With the 150th anniversary of the Emancipation Proclamation upon us -- and an African-American about to be sworn in again as president of our union -- Washington Monthly has devoted their current issue to the issues the Civil War raised and only partially resolved. My humble contribution to the effort was this review of a new history that shows how the ideology and institution of slavery crippled the Confederate war effort, and how the war itself undid slavery long before the surrender at Appomatox. (The book is Bruce Levine's The Fall of the House of Dixie: The Civil War and the Social Revolution That Transformed the South.)

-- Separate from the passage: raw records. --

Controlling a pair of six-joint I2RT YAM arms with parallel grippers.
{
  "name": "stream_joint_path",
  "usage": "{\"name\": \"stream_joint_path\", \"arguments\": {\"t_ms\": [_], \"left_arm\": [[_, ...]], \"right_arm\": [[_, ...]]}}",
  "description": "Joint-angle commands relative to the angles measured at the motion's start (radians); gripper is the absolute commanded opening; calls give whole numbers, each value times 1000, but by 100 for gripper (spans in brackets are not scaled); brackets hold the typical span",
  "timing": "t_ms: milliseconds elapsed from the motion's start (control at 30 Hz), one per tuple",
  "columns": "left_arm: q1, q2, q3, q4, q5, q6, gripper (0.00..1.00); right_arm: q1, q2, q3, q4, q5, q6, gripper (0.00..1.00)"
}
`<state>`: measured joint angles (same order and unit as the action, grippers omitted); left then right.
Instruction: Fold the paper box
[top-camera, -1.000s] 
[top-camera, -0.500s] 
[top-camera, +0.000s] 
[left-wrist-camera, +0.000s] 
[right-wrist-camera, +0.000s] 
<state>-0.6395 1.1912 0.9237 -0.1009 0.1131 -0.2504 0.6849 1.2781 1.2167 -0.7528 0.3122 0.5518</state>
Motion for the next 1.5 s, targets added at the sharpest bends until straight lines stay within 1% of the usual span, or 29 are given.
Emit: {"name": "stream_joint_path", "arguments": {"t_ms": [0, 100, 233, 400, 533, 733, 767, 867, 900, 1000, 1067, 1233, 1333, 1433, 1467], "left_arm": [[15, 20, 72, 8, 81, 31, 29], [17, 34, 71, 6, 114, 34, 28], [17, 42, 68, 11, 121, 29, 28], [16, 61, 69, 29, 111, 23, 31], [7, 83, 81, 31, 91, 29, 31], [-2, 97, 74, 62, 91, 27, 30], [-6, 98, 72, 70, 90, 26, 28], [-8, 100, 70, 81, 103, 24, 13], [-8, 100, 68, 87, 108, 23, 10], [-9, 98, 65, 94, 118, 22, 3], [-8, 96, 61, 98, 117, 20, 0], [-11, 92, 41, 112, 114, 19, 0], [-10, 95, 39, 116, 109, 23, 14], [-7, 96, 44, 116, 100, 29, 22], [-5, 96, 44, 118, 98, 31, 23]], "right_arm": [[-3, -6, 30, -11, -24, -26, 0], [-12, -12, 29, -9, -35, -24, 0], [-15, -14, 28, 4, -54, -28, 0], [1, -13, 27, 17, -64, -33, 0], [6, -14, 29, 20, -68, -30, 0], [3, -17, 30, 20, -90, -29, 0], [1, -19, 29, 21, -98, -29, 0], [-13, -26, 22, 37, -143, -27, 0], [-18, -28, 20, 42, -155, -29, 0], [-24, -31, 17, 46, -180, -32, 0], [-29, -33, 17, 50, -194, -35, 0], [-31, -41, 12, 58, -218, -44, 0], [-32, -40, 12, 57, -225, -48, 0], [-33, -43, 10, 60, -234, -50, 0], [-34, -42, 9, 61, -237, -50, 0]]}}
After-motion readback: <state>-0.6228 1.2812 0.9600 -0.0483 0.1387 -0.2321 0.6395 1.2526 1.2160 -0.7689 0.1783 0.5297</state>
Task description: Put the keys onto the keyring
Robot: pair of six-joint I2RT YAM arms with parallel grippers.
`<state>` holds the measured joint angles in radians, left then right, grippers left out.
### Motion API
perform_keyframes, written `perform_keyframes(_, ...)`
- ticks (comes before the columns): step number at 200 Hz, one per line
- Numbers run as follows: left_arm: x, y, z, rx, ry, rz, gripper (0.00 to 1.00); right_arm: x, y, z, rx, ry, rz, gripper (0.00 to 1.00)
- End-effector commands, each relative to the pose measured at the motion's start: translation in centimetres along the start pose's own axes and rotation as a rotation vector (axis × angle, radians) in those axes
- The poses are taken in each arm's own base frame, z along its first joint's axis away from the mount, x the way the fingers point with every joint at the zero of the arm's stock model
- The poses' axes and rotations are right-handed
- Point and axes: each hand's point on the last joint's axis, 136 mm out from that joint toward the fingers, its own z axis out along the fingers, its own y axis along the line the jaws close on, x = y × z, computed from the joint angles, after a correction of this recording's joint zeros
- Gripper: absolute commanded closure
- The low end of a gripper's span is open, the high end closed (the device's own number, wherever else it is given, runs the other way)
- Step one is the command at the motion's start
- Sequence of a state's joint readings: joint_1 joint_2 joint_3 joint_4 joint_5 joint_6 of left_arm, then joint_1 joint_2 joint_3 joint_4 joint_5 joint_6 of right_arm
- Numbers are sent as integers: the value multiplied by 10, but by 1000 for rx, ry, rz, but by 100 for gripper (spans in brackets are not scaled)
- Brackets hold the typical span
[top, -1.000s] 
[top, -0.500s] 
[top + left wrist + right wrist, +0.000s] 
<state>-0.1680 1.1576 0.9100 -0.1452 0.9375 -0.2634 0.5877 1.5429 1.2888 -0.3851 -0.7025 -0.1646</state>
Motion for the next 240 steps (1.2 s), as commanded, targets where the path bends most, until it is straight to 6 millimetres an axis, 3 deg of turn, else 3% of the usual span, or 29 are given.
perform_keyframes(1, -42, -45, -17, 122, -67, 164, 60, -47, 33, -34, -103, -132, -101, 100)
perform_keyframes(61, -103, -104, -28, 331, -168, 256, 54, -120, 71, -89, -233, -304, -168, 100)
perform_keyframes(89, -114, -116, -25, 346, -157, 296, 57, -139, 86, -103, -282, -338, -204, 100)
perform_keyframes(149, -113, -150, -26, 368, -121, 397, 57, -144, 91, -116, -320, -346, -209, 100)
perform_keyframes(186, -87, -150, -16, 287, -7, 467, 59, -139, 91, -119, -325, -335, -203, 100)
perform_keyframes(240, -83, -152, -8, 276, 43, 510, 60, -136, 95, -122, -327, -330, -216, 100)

Meanwhile, Thom Hartmann has an essay on Truthout.org that's been generating a lot of attention, as it presents a convincing historical argument that the Second Amendment was created at the behest of southern slave owners to maintain slave patrols. Here's Patrick Henry of Virginia, laying out the need to add explicit protections for "well regulated militias": "If the country be invaded, a state may go to war, but cannot suppress
[slave] insurrections [under this new Constitution]. If there should
happen an insurrection of slaves, the country cannot be said to be
invaded. They cannot, therefore, suppress it without the interposition
of Congress . . . . Congress, and Congress only [under this new
Constitution], can call forth the militia."
Interesting stuff, and in harmony with the world of the 18th century Deep South and Tidewater portrayed in American Nations.